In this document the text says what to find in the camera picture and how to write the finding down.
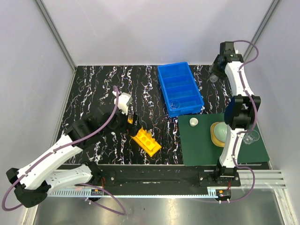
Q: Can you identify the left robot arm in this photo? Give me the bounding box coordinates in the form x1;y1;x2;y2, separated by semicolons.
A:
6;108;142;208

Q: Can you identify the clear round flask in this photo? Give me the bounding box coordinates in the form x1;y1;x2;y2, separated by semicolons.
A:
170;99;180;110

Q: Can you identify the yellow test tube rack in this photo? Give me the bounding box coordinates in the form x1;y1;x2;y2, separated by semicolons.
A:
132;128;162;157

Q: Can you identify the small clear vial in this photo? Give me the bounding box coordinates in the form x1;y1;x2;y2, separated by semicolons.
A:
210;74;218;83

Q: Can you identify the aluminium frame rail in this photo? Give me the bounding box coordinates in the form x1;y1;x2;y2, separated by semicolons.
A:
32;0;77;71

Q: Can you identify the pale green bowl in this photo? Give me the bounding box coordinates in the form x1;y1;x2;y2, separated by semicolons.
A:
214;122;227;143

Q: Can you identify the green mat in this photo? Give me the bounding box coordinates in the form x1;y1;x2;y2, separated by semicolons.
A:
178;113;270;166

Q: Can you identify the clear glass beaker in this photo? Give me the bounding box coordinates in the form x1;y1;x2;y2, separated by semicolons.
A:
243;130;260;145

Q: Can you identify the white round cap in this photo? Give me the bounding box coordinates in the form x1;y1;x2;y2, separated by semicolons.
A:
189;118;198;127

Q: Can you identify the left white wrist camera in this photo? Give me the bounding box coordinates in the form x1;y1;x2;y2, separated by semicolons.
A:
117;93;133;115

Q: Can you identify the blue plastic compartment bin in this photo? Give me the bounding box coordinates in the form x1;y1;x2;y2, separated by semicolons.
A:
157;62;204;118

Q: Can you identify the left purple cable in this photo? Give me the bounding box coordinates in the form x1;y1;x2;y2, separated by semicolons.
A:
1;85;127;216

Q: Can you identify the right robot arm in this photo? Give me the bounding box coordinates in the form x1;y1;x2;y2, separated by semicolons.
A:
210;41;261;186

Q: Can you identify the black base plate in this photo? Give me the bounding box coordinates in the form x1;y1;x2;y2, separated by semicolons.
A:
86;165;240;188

◆ ◆ ◆

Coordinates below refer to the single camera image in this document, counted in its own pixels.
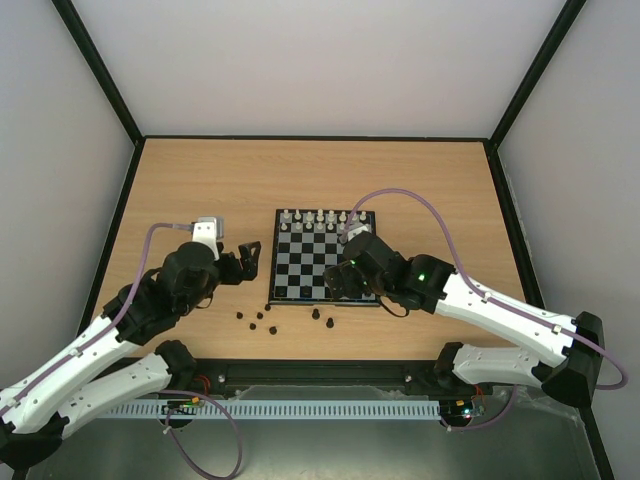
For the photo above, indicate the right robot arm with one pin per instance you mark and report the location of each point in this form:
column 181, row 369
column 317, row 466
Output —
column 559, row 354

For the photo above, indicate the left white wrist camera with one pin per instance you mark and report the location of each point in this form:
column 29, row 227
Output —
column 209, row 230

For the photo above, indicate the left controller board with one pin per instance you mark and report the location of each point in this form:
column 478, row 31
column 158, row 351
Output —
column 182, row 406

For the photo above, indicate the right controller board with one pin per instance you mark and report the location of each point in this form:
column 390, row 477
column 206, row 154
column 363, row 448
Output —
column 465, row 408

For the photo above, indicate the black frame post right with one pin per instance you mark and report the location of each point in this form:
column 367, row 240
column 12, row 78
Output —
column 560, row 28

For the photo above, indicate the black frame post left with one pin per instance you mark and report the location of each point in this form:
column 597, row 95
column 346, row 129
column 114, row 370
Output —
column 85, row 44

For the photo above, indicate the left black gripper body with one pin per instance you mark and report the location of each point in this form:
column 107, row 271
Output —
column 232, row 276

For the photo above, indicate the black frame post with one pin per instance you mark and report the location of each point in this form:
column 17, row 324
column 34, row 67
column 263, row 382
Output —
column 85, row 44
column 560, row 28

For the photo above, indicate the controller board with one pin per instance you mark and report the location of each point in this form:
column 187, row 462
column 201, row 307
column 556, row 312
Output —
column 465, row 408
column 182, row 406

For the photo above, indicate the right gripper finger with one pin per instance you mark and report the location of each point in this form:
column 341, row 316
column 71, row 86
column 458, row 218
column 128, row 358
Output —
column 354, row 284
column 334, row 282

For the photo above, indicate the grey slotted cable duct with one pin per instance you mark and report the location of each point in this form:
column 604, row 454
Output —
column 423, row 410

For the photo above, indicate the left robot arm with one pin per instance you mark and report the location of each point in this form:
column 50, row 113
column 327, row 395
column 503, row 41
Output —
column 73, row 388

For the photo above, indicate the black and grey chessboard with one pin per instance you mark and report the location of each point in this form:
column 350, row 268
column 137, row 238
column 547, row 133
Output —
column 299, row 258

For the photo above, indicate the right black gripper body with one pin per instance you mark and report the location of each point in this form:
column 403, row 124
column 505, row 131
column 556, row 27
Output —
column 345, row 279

◆ ◆ ◆

About this exercise - Among the entries above, copy exactly only the lines starting with the one containing "column 458, row 218" and going through the one containing "column 327, row 395", both ends included.

Result of the task -
column 458, row 218
column 128, row 358
Output —
column 354, row 284
column 334, row 282

For the photo above, indicate the grey slotted cable duct with one pin per instance you mark and report the location of each point in this form:
column 604, row 454
Output —
column 423, row 410

For the photo above, indicate the left robot arm with one pin per instance you mark and report the location of each point in this form:
column 50, row 113
column 327, row 395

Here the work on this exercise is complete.